It's far harder to just take the next step in what is ultimately a bad plan if you have a clear vision of where you want to get to at the end.

    The Mirai Confessions: Three Young Hackers Who Built a Web-Killing Monster Finally Tell Their Story | WIRED

    https://www.wired.com/story/mirai-untold-story-three-young-hackers-web-killing-monster/

    One asked how this group of young adults with no criminal records had justified to themselves carrying out such epic acts of digital disruption. Paras answered for all of them, explaining how incremental it had all felt, how easy it had been to graduate from commandeering hundreds of hacked computers to thousands to hundreds of thousands, with no one to tell them where to draw the line. “There was never a leap,” he says. “Just one step after another.”

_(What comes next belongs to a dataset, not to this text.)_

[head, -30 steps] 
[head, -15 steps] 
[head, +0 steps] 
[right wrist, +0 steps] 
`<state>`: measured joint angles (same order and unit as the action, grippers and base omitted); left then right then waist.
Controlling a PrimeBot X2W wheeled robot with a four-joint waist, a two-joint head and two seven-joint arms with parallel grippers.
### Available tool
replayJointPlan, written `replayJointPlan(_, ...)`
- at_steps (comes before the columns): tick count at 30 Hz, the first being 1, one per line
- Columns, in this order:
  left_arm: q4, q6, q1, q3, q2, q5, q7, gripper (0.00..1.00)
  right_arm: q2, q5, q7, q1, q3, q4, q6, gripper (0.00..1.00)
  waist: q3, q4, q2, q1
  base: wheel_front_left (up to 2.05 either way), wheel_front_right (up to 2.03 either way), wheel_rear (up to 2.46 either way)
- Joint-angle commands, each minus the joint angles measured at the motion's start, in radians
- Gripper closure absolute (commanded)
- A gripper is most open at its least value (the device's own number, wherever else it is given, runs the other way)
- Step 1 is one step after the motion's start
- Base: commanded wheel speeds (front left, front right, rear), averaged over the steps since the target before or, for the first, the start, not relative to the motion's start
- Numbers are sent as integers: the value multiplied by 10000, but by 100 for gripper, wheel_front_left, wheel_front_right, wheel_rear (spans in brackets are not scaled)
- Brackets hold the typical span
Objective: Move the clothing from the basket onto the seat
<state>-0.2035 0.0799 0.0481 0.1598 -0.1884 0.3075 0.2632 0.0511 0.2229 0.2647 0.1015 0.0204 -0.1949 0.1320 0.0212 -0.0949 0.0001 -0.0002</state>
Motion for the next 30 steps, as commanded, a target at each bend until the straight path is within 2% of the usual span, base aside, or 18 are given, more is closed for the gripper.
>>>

    Another student asked how they had kept going for so long—how they believed they could evade the FBI even after they had been raided. This time it was Dalton who answered, overcoming his anxiety at speaking in front of crowds, in part thanks to better treatments that have helped to alleviate his stutter. He explained to the class that they had simply never faced an obstacle to their hacking careers that they hadn’t been able to surmount—that, like teenagers who have no experience of aging or death and therefore believe they’ll live forever, they had come to feel almost invincible.

    Throughout the presentation, Shapiro says, he was struck by the youthful nervousness of the three Mirai creators and the fact that, even as they spoke, they never turned on their webcams. The hacker threat that he’d once been sure must be the Russians, that had felt so large and powerful, was just these “young boys,” he realized. “Young boys who don’t want to show their faces.”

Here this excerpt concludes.